Like many of its previous mini PCs, the Zbox Nano XS comes with a metal plate that can be used to mount the device to the back of any standard LCD monitor equipped with a VESA mount, so you can hide it away – the downside of this is that it might get a little difficult to switch around hardware or unplug USB devices.
Specs and Comparisons
Despite its compact size, Zotac were able to adjust the specs inside the Zbox Nano XS to deliver a respectable amount of performance. Having looked at a few of Zotac’s PCs in the past, I chose to compare this model to the Zotac Zbox Nano AD10 Plus. Here’s a quick comparison sheet between the two:
The overall result from the benchmarks proved that the Zbox Nano XS is designed purely for media consumption or some non-taxing PC tasks. Games will run on it, but only at lower resolutions and textures – cranking any games up to medium gave an impressive 17fps at times.
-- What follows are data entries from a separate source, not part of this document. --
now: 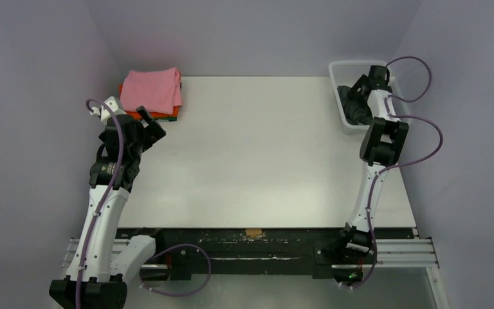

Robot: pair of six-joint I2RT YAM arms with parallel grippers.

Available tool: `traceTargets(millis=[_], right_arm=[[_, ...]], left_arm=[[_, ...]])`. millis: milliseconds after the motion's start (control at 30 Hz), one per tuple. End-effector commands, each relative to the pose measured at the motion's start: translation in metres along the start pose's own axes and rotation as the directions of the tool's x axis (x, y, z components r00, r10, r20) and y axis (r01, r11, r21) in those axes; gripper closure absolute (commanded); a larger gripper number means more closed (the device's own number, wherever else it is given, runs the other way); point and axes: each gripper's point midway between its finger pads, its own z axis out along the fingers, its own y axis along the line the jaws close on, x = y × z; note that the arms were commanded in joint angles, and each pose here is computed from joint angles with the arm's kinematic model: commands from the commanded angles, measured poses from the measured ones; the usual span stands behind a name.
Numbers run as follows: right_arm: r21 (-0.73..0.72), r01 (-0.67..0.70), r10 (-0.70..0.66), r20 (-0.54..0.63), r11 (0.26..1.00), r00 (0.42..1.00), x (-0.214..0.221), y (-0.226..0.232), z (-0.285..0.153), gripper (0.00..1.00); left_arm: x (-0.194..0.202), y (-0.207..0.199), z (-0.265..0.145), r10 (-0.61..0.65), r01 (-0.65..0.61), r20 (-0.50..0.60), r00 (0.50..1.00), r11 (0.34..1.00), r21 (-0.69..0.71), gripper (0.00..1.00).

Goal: Fold and stack the t-shirts
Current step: Grab crumpled tshirt from bin with the right arm, then move the tshirt to the center of the board

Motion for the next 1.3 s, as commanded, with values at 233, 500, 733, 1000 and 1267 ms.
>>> traceTargets(millis=[233, 500, 733, 1000, 1267], right_arm=[[-0.229, -0.035, 0.045, 0.039, 0.973, 0.998, -0.039, 0.045, -0.064, 1.0], [-0.588, 0.134, 0.101, 0.35, 0.798, 0.931, -0.096, 0.128, -0.272, 1.0], [-0.846, 0.481, -0.163, 0.453, 0.231, 0.876, 0.004, 0.249, -0.481, 1.0], [-0.908, 0.409, -0.27, 0.373, 0.088, 0.887, 0.08, 0.249, -0.517, 1.0], [-0.605, 0.432, -0.434, 0.154, 0.669, 0.888, 0.159, 0.12, -0.352, 0.85]], left_arm=[[-0.018, -0.013, -0.008, -0.059, 0.057, 0.042, 0.997, 0.997, 0.053, 0.0], [-0.02, -0.049, -0.008, -0.05, 0.04, 0.036, 0.998, 0.97, 0.241, 0.0], [-0.014, -0.071, -0.002, -0.024, 0.02, 0.007, 1.0, 0.938, 0.346, 0.0], [-0.01, -0.058, -0.003, -0.026, 0.022, 0.012, 1.0, 0.955, 0.295, 0.0], [0.018, -0.038, 0.008, -0.043, 0.056, -0.07, 0.997, 0.978, 0.201, 0.0]])
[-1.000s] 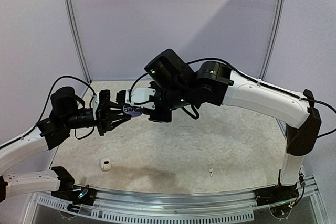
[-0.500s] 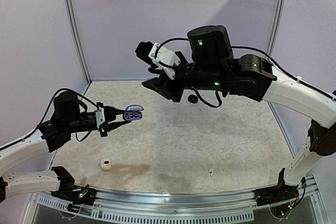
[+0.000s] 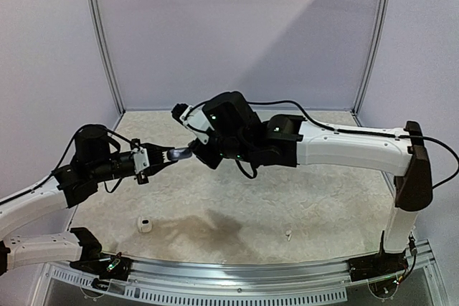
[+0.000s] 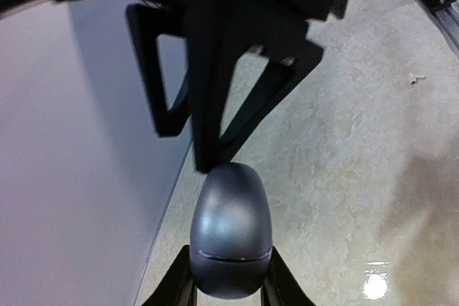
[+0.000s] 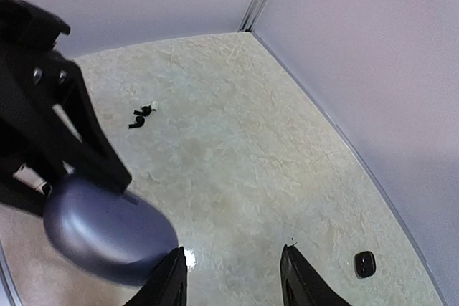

I benchmarked the Zotac Zbox Nano XS AD11 to the AD10 Plus, and the results were just marginally better as illustrated below.
As you can see, the Xbox Nano XS AD11 just about pulls ahead of its previous model, thanks in part to the use of an SSD. I then moved on to the media tests to see just how well this unit would be able to perform when streaming media from my network.
While streaming high-def videos across the network was no problem when the Zbox was connected via an Ethernet cable, things started to get a bit dicey when I used the supplied wireless dongle. With a distance of just a couple of meters away from my wireless router, playback of a 1048p copy of “The Day After Tomorrow” was choppy at various times, no matter how I adjusted the direction of the antenna. So I suggest that you either keep this unit very close to your router or connect it via an Ethernet cable.
The box also includes a media remote and an additional IR receiver – in the event that the front panel is obscured or the device is mounted at the back of your display, you can connect the extra IR receiver to one of the USB ports . The remote itself can mainly be used to navigate around Windows Media Centre and other media software, though if you install a non-Windows OS then you might be stuck with an unusable remote control. Speaking of the OS, the Zbox Nano XS doesn’t come with any installed OS, and with no optical drive you’ll need to spend some time setting up the OS and installing drivers from the include CDs. It would have made more sense to include the drivers on a USB stick than on CDS, so hopefully this is something that Zotac take into account on their future models.
For the most part the Zbox Nano XS does a good job of keeping itself cool despite just having one internal fan. Only when I ran the benchmarks in rapid succession did the system fan kick in a little louder than usual. Thanks to the SSD you won’t hear any noises from the hard drive, so overall the system can be installed almost anywhere and forgotten about.
The Zbox Nano XS AD11 Plus is a nice little HTPC that can handle most file formats and streaming needs, as long as it’s placed close to your router or connected via an Ethernet cable. While the upgrade options and graphics might be a bit limited, the inclusion of an SSD in this revision is certainly a welcome addition. If you’re looking for a compact HTPC to setup in your living room and are cut for space, then this is the unit for you.